16

Losing an afternoon organising bookshelves

It can start with a sudden need to find a particular title, or when edging into place the recently read. Among the shelves, concentration immediately departs for another room. Books are shuffled and stroked, pulled from their berths to leave gaps in the shelfs gums, and dangerous thoughts begin: shouldn’t this be over there, with his others? Surely all poetry should be together? Why are travelogues mixed in with travel guides? What was I thinking?

Some shifting begins. The odd errant, half-read masterpiece of a biography is retrieved from its horizontal mooring by atlases and dictionaries, turned upright, and placed among a small muster of other life stories across the room. That would be that, except your eyes have fallen upon a bygone title, which must now be grabbed and encountered.

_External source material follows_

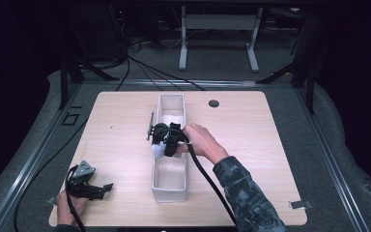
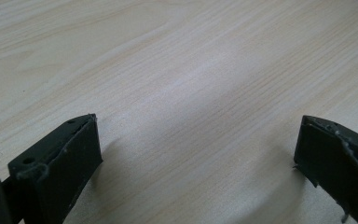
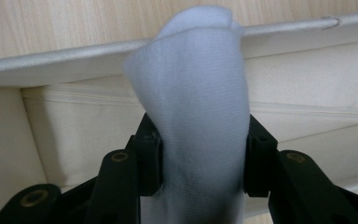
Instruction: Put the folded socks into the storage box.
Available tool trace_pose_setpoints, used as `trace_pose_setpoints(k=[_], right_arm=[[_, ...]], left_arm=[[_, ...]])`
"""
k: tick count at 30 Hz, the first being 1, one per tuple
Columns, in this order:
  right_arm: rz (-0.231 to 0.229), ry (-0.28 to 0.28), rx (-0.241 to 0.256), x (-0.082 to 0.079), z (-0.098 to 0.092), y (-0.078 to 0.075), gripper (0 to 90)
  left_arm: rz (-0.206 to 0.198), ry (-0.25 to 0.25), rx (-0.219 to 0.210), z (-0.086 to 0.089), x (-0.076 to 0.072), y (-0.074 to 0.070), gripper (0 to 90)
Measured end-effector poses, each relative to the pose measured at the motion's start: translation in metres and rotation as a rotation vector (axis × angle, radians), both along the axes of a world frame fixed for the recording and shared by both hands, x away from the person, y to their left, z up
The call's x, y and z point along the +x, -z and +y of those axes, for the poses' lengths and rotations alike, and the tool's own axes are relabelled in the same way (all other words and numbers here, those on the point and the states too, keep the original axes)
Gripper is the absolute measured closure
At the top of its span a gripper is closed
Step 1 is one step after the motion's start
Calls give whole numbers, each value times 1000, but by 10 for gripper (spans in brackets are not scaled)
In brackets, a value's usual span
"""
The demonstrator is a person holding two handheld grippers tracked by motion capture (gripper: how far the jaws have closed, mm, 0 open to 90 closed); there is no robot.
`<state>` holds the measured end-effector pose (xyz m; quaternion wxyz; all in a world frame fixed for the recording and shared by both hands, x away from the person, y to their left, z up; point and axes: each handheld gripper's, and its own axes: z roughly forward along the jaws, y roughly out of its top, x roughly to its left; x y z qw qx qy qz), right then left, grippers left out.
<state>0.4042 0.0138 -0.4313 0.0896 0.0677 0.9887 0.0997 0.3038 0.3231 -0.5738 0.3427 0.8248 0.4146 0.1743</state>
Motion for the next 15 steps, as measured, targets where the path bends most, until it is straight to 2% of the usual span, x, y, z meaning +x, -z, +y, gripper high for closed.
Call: trace_pose_setpoints(k=[2,8,15], right_arm=[[9,5,14,1,0,5,582],[22,12,14,2,0,12,580],[34,9,-2,2,-1,19,576]], left_arm=[[-3,-4,-2,0,0,0,3],[-2,-3,-2,0,0,0,3],[0,-1,0,0,0,0,2]])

Everything is I forgot I had this! and Where the hell’s the sequel gone?, the latter stirring a search. In that one act of rehousing a biography, you have become a chess piece moved around by a hundred Grand Masters of paper, ink and card.

The chain continues. Lost and found, connections made, serendipitous rediscoveries. Books are held and considered reverentially almost as if they may at any point begin to speak. Their maturing can be observed: dusty scents, amber leafs, warps and bows, and the many niggles and nobbles of advancing age. Blurbs and back covers are scanned once more, their persuasive ways charming anew, and throwing a wave back to the you that bought and read this book in times and places long ago. The typeface, chapter headings, characters, illustrations or mere feel of the object momentarily bring not only the book back to life, but the person who read it. And then you spot something else.

Time has, most likely, ceased to matter. Hours become irrelevant. Surrounding you on the floor are book piles that resemble rock formations, crumbling Roman pillars and staircases to nowhere. Deliberately or not, it appears that the shelves are being reorganised. The chaotic librarian in you proceeds. A system is concocted: half-alphabet, half-oh-that’ll-fit-there; nothing too foolproof, nothing that will prevent this shambolic bliss from occurring again in a few years’ time. Volumes are escorted to their new lodgings, clacking like clogs on cobbles as they land.

Finally, after this house clearance in reverse, the job is done. Now comes the moment to sit surveying your multicoloured army of straight-backed soldiers, and the moment to realise that you never did find the book you were searching for.